Lesung und Gespräch

Föhrenwald


in: Martin-Niemöller-Haus


Die letzte jüdische Siedlung in Europa lag mitten in Bayern: 12 Jahre lang, von 1945 bis 1957 lebten in Föhrenwald, südlich von München, zeitweise mehr als 5000 Juden, Überlebende des Holocaust, mit sieben Synagogen und Betstuben, mit jüdischer Polizei und jüdischer Feuerwehr, mit einer Rabbiner-Universität und einer illegalen Militärschule. Man sprach jiddisch, aß koscher und hörte Radio Jerusalem. 1957 wurde Föhrenwald aufgelöst, umbenannt und aus dem kollektiven Gedächtnis gelöscht.
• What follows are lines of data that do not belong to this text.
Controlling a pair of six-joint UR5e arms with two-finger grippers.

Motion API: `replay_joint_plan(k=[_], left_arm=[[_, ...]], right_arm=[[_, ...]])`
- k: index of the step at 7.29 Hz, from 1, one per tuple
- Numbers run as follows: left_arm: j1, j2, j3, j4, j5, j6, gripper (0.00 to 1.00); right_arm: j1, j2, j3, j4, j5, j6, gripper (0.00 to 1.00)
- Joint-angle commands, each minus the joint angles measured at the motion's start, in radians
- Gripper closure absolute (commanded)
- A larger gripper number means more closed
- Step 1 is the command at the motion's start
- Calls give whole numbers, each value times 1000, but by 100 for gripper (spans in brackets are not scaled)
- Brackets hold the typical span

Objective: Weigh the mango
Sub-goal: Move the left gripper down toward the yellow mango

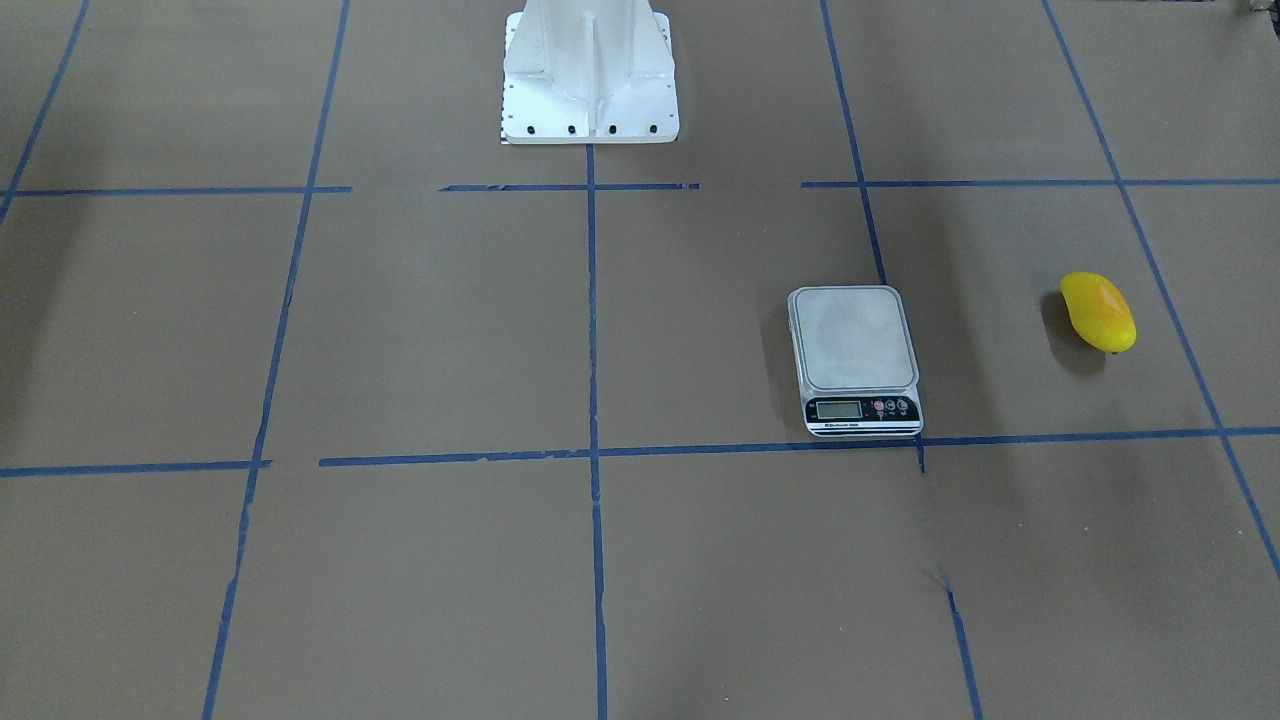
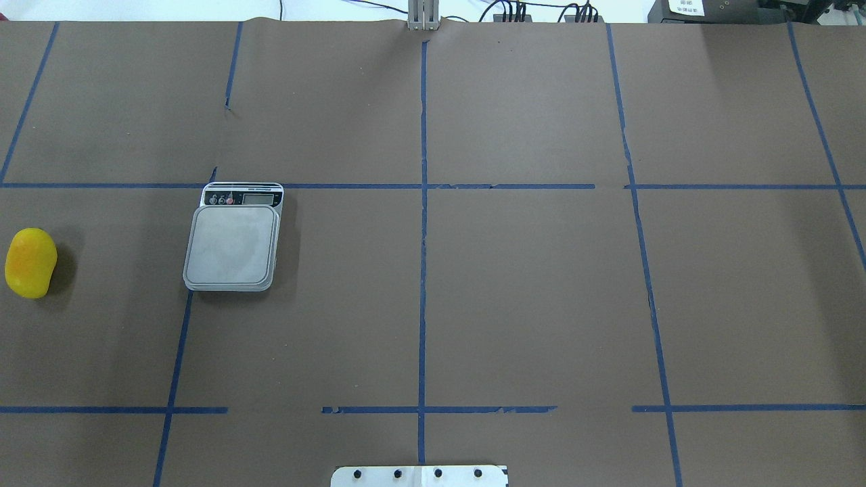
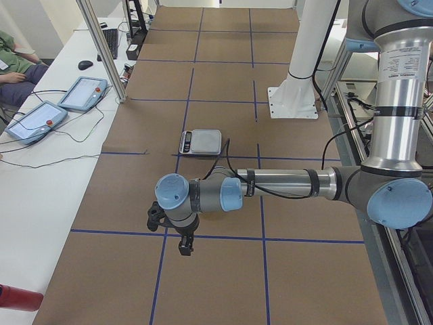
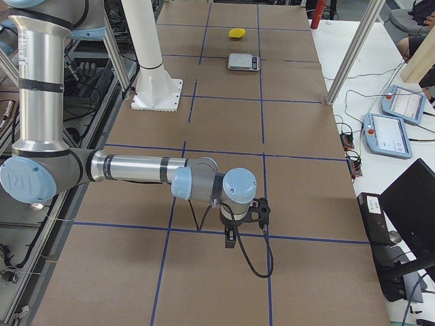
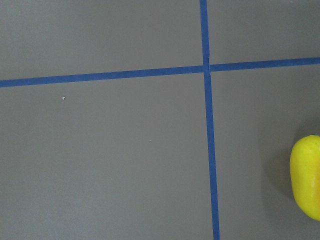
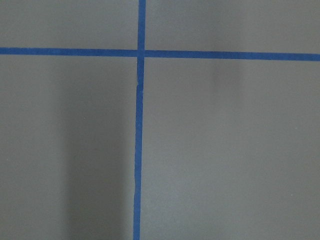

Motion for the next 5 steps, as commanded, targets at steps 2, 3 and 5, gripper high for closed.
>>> replay_joint_plan(k=[2,3,5], left_arm=[[0,0,-7,-8,1,0,0],[0,-9,-18,-11,2,-4,0],[23,-13,-46,-79,1,-105,0]], right_arm=[[0,0,0,0,0,0,0],[0,0,0,0,0,0,0],[0,-1,0,0,0,0,0]])
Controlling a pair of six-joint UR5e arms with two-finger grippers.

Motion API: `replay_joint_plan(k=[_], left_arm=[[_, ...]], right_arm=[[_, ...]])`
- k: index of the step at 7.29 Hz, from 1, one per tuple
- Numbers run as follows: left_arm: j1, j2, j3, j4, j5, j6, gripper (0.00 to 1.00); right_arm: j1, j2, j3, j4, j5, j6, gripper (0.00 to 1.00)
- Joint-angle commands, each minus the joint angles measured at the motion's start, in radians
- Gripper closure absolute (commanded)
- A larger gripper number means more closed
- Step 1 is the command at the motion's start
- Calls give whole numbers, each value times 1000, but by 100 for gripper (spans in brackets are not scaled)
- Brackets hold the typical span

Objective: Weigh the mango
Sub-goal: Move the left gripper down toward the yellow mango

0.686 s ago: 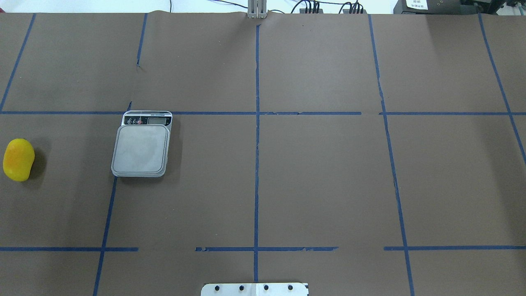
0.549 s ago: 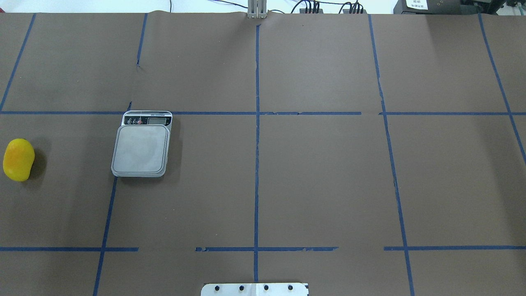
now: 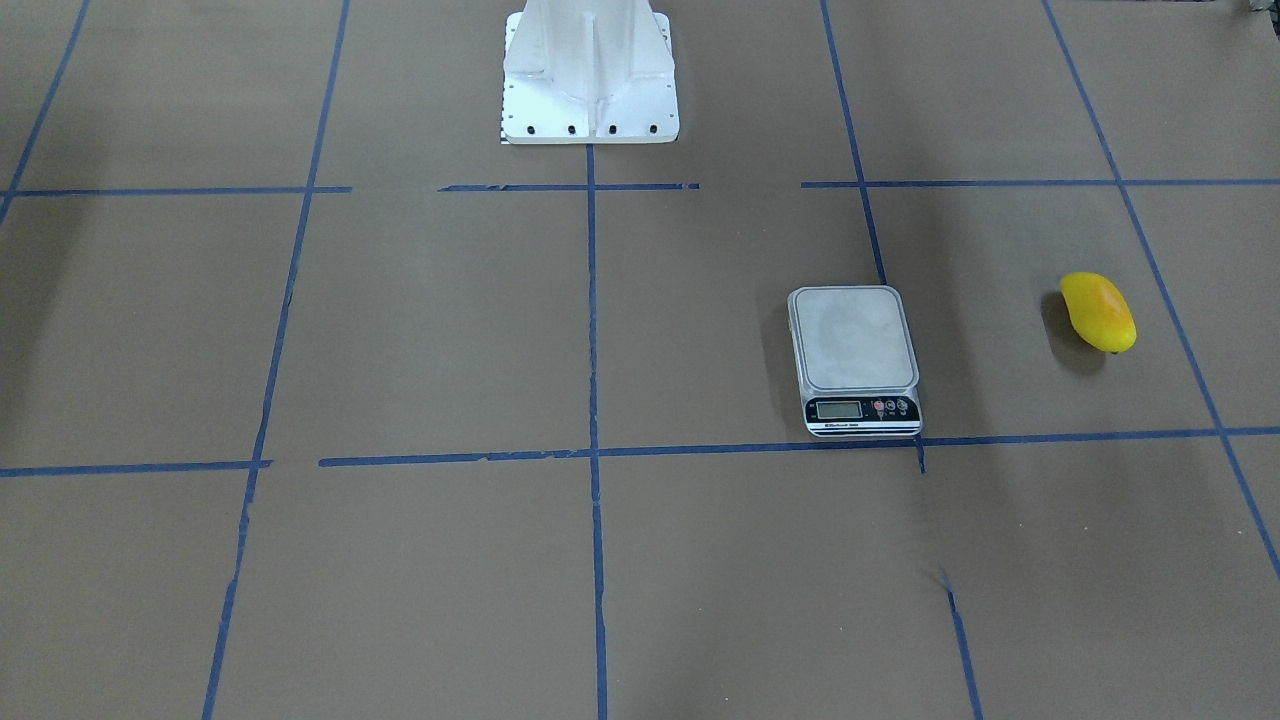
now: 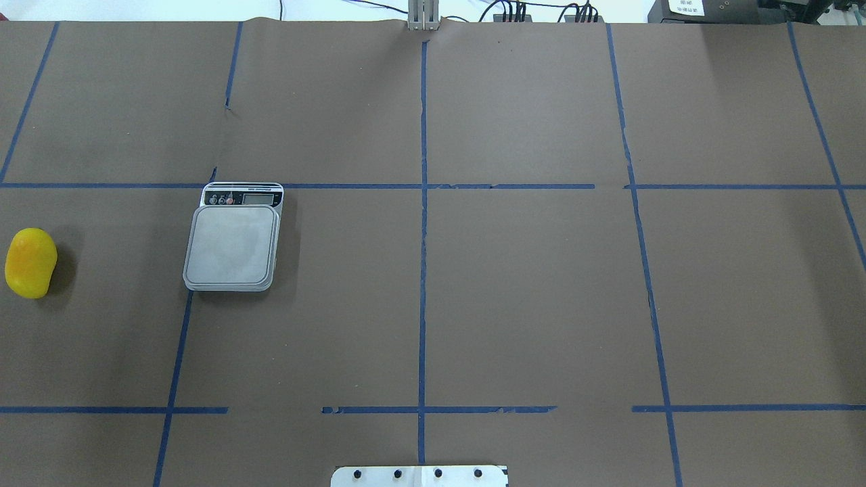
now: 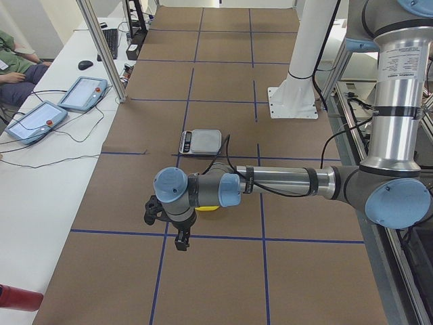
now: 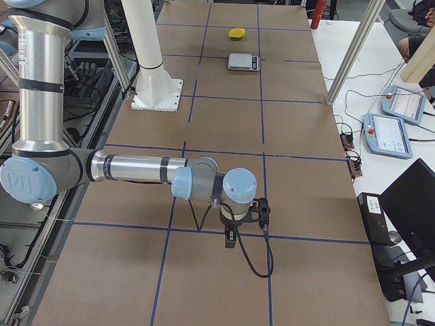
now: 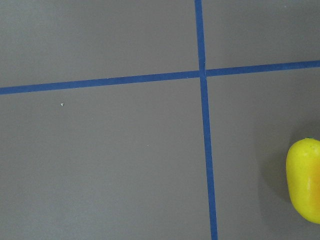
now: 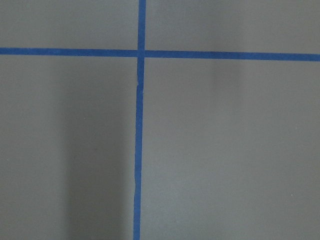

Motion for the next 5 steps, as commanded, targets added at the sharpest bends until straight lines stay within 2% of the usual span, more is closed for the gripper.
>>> replay_joint_plan(k=[1,3,5], left_arm=[[77,15,-27,-183,1,-278,0],[216,69,-27,-415,3,-552,0],[344,101,-27,-586,4,-778,0]], right_arm=[[0,-1,0,0,0,0,0],[0,-1,0,0,0,0,0],[0,0,0,2,0,0,0]])
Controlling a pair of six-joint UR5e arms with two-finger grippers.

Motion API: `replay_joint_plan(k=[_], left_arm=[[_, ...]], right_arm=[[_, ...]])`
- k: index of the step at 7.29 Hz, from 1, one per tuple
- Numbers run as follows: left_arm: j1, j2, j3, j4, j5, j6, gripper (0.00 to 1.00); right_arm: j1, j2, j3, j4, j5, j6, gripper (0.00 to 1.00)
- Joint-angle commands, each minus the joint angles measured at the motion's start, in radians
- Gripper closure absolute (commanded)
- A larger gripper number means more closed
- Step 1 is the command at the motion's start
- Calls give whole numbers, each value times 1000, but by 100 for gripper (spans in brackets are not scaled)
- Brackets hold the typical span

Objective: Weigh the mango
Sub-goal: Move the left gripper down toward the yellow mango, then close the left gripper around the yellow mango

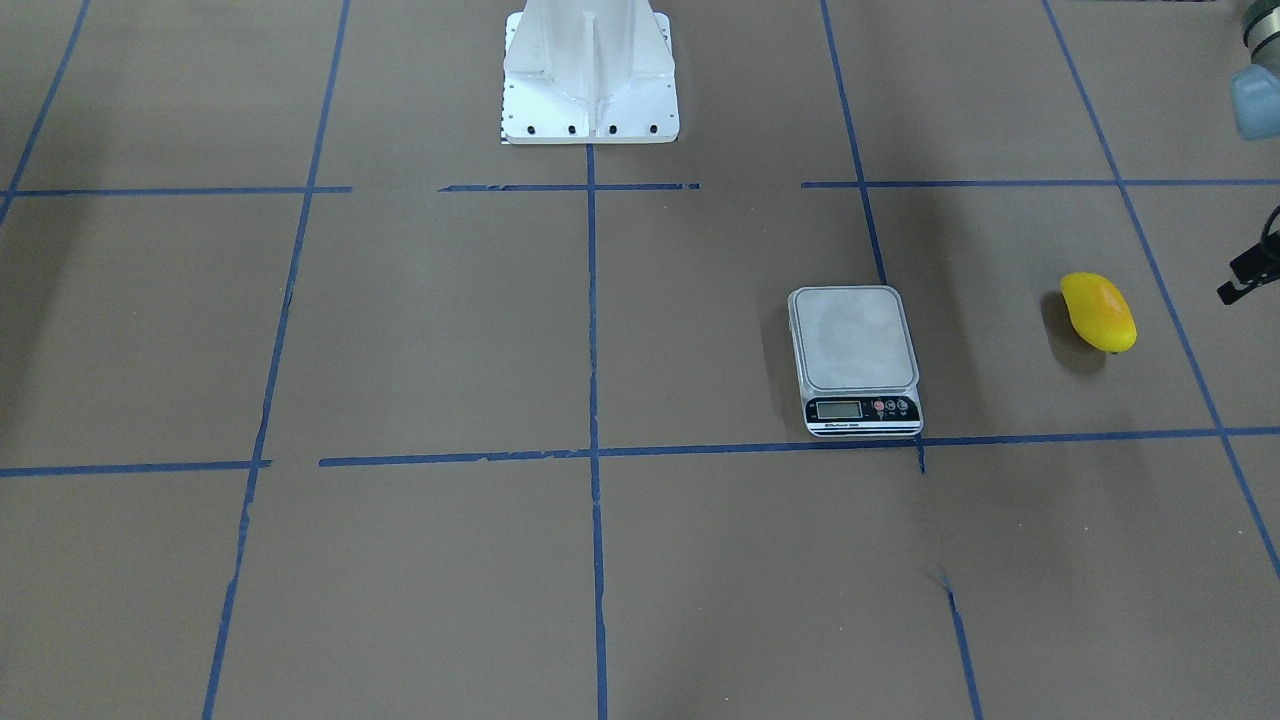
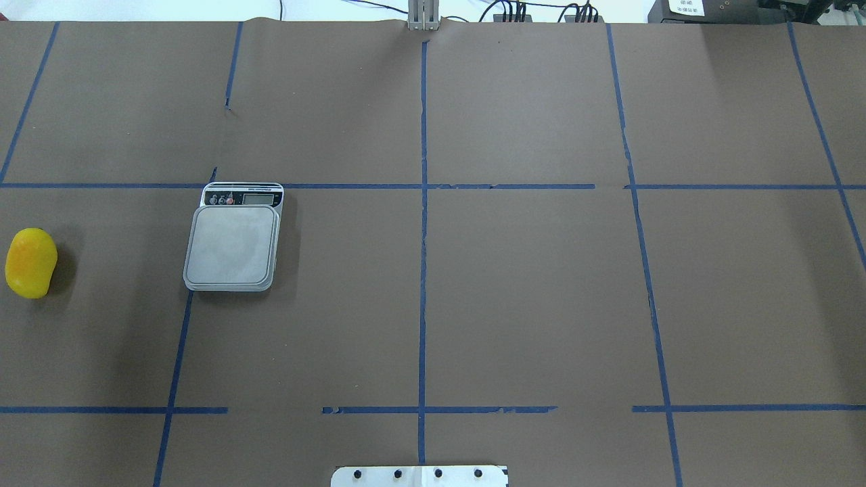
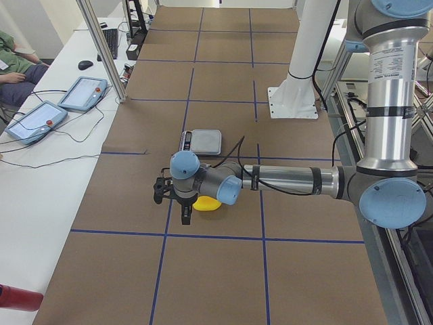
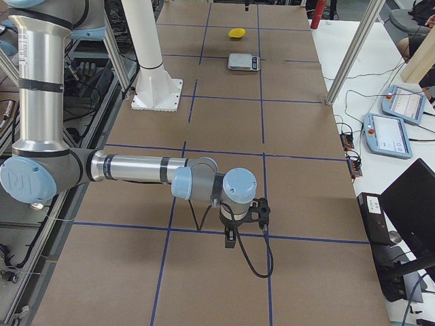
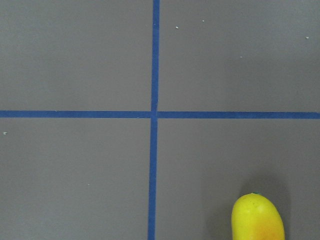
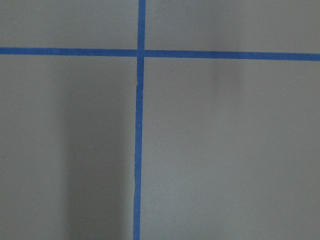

Alois Berger ist dort aufgewachsen, er hat das Schweigen erlebt: „Ich habe meine ganze Jugend in einer Theaterkulisse verbracht, einer schönen, fast kitschigen Theaterkulisse mit verschneiten Bergen am Horizont, glasklaren Seen, malerischen Bauerndörfern und barocken Kirchen. Natürlich war das alles real, aber die Bilder im Kopf bekamen zerschlissene Ränder und fadenscheinige Stellen, als ich herausfand, dass mitten in dieser friedlichen Landschaft ein blinder Fleck war, eine große, undurchsichtige Leerstelle, über die nie geredet worden war.“

mit Alois Berger

Alois Berger, Journalist und Autor, berichtete 20 Jahre lang als EU-Korrespondent aus Brüssel und reiste als Reporter durch Europa, bis er vor einigen Jahren von Föhrenwald erfuhr. Seitdem wühlt er in Archiven und befragt Zeitzeugen in Deutschland und Israel – und kommt aus der Fassungslosigkeit nicht mehr heraus.

Foto: Bernd Lommel

Zu der Veranstaltung laden das Martin-Niemöller-Haus der Ev. Kirchengemeinde Berlin-Dahlem und Schleichers Buchhandlung herzlich ein.